From the data that follows, copy every line with the string "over".
---
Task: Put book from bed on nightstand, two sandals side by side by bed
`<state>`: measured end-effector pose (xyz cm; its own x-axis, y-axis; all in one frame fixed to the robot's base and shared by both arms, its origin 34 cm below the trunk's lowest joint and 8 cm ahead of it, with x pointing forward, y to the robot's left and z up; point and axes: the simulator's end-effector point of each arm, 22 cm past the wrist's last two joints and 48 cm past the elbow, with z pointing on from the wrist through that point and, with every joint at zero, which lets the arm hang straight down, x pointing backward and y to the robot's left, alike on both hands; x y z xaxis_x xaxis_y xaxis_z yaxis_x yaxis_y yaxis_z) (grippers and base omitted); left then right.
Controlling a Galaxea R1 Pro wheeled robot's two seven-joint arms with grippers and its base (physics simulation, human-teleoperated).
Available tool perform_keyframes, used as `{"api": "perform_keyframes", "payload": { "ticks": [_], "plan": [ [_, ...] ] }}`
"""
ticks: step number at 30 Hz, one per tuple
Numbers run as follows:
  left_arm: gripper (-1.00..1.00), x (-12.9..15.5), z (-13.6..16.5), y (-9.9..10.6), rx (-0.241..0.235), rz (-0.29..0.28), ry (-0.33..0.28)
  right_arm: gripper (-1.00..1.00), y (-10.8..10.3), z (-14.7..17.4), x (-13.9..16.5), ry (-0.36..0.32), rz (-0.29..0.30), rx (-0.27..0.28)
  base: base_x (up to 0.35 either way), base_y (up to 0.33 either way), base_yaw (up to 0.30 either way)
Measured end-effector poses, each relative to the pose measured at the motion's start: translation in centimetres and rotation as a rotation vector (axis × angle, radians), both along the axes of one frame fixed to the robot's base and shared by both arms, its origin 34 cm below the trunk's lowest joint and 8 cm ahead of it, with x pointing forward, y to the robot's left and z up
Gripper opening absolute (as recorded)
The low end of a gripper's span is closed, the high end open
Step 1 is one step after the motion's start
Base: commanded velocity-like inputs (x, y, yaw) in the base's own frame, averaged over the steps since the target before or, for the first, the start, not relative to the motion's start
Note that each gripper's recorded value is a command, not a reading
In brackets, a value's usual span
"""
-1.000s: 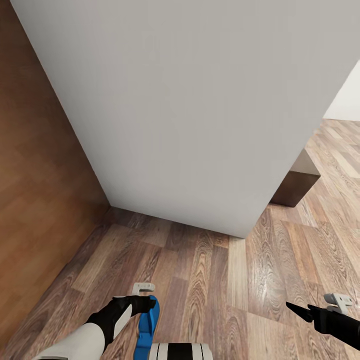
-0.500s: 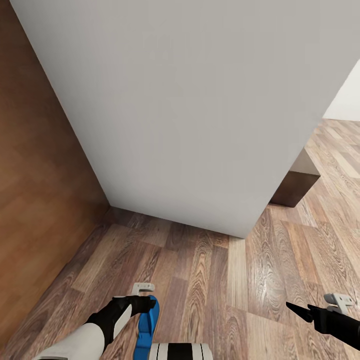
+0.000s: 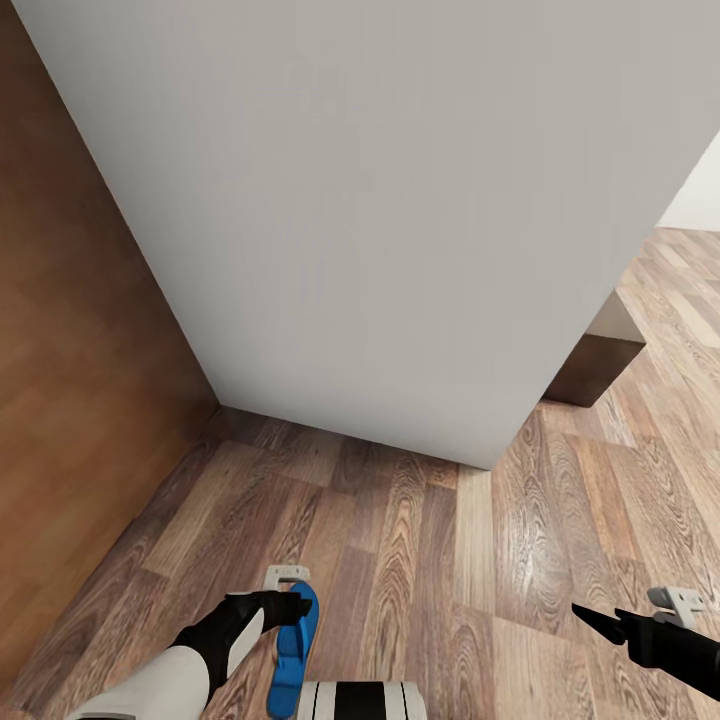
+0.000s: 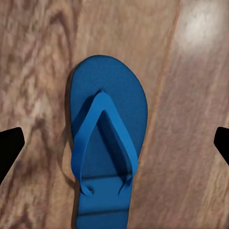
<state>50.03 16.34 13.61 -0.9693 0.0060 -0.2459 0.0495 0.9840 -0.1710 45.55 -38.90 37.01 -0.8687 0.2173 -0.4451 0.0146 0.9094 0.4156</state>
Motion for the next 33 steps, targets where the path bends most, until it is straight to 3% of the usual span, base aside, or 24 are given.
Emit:
{"api": "perform_keyframes", "payload": {
  "ticks": [14,25,33],
  "plan": [
    [1.00,-0.7,-1.1,-0.1,-0.001,0.002,0.019,1.00,0.3,-1.2,-0.4,0.030,0.009,0.003,0.000,0.000,0.000],
    [1.00,3.1,0.4,0.1,0.000,0.011,-0.062,1.00,0.4,-1.2,-0.4,0.029,0.009,0.002,0.000,0.000,0.000],
    [1.00,3.7,0.0,0.2,0.001,0.015,-0.072,1.00,1.1,-2.5,-0.8,0.060,0.027,0.009,0.000,0.000,0.000]
  ]
}}
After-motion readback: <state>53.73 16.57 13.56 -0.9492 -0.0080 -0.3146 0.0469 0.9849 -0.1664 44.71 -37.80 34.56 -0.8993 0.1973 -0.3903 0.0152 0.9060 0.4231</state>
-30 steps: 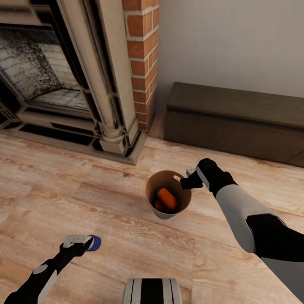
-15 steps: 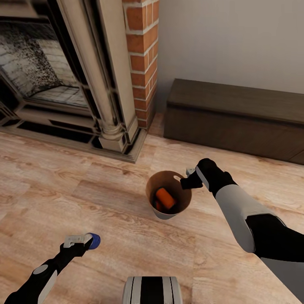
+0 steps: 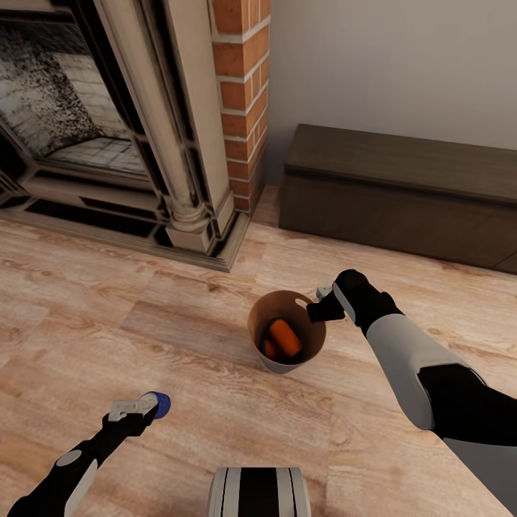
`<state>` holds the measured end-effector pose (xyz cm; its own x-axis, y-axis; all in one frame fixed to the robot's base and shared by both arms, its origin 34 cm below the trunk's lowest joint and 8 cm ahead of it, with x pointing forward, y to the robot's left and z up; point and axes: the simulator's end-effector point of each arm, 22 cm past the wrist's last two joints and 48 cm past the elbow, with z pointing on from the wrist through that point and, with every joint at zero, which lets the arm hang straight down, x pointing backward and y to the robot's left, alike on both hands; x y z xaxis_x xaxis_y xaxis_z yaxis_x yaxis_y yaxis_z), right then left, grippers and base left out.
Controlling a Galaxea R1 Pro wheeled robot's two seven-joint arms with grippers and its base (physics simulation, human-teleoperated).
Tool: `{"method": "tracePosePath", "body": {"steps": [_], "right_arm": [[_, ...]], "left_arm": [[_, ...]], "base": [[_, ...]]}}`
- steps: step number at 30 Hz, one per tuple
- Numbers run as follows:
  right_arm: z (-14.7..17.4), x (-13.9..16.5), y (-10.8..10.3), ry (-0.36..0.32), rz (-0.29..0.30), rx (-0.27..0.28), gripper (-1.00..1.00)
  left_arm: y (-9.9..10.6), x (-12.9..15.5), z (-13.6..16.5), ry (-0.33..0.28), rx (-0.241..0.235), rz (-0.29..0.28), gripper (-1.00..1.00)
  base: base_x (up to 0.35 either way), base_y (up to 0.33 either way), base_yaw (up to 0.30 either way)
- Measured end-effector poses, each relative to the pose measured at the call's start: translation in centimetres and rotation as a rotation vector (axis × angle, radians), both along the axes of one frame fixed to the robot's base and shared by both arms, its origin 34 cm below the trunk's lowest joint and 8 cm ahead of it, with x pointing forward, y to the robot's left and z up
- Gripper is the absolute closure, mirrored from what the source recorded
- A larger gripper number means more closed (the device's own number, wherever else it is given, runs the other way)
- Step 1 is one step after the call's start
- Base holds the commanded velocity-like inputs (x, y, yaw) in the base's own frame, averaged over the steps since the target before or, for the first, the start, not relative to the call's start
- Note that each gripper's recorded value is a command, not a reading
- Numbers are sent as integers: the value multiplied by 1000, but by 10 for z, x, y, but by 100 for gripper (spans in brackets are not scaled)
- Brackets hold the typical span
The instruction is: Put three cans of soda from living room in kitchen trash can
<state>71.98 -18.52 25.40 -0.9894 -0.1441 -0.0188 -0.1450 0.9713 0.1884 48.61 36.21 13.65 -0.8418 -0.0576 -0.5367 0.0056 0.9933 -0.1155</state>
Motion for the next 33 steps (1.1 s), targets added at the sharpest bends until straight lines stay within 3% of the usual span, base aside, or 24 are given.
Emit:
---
* Task answer *
Base: commanded velocity-like inputs (x, y, yaw) in the base's own frame, averaged over the steps since the target before or, for the first, the start, not relative to the motion's start
- Base holds the commanded velocity-like inputs (x, y, yaw) in the base's own frame, averaged over the steps since the target before or, for the first, the start, not relative to the call's start

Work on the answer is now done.